*Supplied information*
== Segment start ==

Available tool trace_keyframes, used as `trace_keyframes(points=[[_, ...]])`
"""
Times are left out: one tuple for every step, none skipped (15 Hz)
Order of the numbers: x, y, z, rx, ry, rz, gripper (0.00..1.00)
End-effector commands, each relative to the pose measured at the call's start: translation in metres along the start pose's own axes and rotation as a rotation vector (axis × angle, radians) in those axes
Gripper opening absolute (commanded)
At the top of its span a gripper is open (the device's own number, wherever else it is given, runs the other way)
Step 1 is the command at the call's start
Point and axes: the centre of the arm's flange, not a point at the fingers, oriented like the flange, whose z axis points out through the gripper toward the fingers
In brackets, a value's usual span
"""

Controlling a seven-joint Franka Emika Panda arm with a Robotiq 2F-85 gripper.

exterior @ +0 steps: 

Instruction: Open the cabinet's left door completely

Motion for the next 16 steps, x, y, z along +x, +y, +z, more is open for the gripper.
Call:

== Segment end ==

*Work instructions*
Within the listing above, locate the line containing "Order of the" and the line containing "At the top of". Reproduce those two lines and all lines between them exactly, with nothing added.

*Reply*
Order of the numbers: x, y, z, rx, ry, rz, gripper (0.00..1.00)
End-effector commands, each relative to the pose measured at the call's start: translation in metres along the start pose's own axes and rotation as a rotation vector (axis × angle, radians) in those axes
Gripper opening absolute (commanded)
At the top of its span a gripper is open (the device's own number, wherever else it is given, runs the other way)

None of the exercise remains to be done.